* **BRIEF**: Print the listing below exactly, leaving nothing out.

* **DATASET EXCERPT**:
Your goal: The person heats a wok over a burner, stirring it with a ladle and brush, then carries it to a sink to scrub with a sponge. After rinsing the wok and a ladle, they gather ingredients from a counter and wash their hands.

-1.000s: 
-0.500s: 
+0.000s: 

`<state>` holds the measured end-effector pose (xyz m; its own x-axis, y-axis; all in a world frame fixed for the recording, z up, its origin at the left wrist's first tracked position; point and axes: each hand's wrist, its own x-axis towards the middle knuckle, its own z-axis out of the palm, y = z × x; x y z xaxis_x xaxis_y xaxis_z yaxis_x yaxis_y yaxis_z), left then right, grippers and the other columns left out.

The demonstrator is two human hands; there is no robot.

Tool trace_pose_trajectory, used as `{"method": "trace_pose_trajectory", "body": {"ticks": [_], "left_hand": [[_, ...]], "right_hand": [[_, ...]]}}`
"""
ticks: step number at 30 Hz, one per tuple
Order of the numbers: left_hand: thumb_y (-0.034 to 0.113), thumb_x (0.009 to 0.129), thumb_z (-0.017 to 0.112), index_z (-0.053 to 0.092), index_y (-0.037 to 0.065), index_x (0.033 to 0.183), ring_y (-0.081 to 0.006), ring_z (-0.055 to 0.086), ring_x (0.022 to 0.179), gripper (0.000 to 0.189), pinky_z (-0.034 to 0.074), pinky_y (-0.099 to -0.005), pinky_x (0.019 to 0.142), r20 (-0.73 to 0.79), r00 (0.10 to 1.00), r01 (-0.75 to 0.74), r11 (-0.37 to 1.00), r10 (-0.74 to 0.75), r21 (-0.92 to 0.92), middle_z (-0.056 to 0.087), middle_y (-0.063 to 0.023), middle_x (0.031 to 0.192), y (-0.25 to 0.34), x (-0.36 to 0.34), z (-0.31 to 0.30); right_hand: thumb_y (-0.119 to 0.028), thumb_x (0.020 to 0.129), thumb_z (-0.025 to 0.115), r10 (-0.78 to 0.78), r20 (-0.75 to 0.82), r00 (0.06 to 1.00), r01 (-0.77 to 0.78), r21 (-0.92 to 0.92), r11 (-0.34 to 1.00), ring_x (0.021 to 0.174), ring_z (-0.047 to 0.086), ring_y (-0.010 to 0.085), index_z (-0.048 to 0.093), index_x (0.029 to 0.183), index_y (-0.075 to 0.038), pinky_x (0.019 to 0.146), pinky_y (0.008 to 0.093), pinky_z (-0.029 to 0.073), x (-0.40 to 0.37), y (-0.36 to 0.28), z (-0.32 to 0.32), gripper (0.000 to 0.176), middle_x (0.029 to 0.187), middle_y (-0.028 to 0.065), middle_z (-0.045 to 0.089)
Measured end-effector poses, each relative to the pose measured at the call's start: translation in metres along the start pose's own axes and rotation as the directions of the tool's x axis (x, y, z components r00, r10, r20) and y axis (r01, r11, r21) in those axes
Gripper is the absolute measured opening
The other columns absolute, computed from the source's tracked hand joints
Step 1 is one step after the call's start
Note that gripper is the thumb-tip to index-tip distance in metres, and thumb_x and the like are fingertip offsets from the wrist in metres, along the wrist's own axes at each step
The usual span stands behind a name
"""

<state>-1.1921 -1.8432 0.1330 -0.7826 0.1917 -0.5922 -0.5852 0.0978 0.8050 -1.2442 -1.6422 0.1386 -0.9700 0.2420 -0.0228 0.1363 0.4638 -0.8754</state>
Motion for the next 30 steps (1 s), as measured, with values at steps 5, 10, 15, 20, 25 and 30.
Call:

* **RESPONSE**:
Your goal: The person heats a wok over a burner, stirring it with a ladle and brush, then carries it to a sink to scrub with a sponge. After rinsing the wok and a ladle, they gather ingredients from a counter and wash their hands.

-1.000s: 
-0.500s: 
+0.000s: 

`<state>` holds the measured end-effector pose (xyz m; its own x-axis, y-axis; all in a world frame fixed for the recording, z up, its origin at the left wrist's first tracked position; point and axes: each hand's wrist, its own x-axis towards the middle knuckle, its own z-axis out of the palm, y = z × x; x y z xaxis_x xaxis_y xaxis_z yaxis_x yaxis_y yaxis_z), left then right, grippers and the other columns left out.

The demonstrator is two human hands; there is no robot.

Tool trace_pose_trajectory, used as `{"method": "trace_pose_trajectory", "body": {"ticks": [_], "left_hand": [[_, ...]], "right_hand": [[_, ...]]}}`
"""
ticks: step number at 30 Hz, one per tuple
Order of the numbers: left_hand: thumb_y (-0.034 to 0.113), thumb_x (0.009 to 0.129), thumb_z (-0.017 to 0.112), index_z (-0.053 to 0.092), index_y (-0.037 to 0.065), index_x (0.033 to 0.183), ring_y (-0.081 to 0.006), ring_z (-0.055 to 0.086), ring_x (0.022 to 0.179), gripper (0.000 to 0.189), pinky_z (-0.034 to 0.074), pinky_y (-0.099 to -0.005), pinky_x (0.019 to 0.142), r20 (-0.73 to 0.79), r00 (0.10 to 1.00), r01 (-0.75 to 0.74), r11 (-0.37 to 1.00), r10 (-0.74 to 0.75), r21 (-0.92 to 0.92), middle_z (-0.056 to 0.087), middle_y (-0.063 to 0.023), middle_x (0.031 to 0.192), y (-0.25 to 0.34), x (-0.36 to 0.34), z (-0.31 to 0.30); right_hand: thumb_y (-0.119 to 0.028), thumb_x (0.020 to 0.129), thumb_z (-0.025 to 0.115), r10 (-0.78 to 0.78), r20 (-0.75 to 0.82), r00 (0.06 to 1.00), r01 (-0.77 to 0.78), r21 (-0.92 to 0.92), r11 (-0.34 to 1.00), ring_x (0.021 to 0.174), ring_z (-0.047 to 0.086), ring_y (-0.010 to 0.085), index_z (-0.048 to 0.093), index_x (0.029 to 0.183), index_y (-0.075 to 0.038), pinky_x (0.019 to 0.146), pinky_y (0.008 to 0.093), pinky_z (-0.029 to 0.073), x (-0.40 to 0.37), y (-0.36 to 0.28), z (-0.32 to 0.32), gripper (0.000 to 0.176), middle_x (0.029 to 0.187), middle_y (-0.028 to 0.065), middle_z (-0.045 to 0.089)
Measured end-effector poses, each relative to the pose measured at the call's start: translation in metres along the start pose's own axes and rotation as the directions of the tool's x axis (x, y, z components r00, r10, r20) and y axis (r01, r11, r21) in those axes
Gripper is the absolute measured opening
The other columns absolute, computed from the source's tracked hand joints
Step 1 is one step after the call's start
Note that gripper is the thumb-tip to index-tip distance in metres, and thumb_x and the like are fingertip offsets from the wrist in metres, along the wrist's own axes at each step
The usual span stands behind a name
"""

<state>-1.1921 -1.8432 0.1330 -0.7826 0.1917 -0.5922 -0.5852 0.0978 0.8050 -1.2442 -1.6422 0.1386 -0.9700 0.2420 -0.0228 0.1363 0.4638 -0.8754</state>
Motion for the next 30 steps (1 s), as measured, with values at steps 5, 10, 15, 20, 25 and 30.
Call:

No additional answer is expected.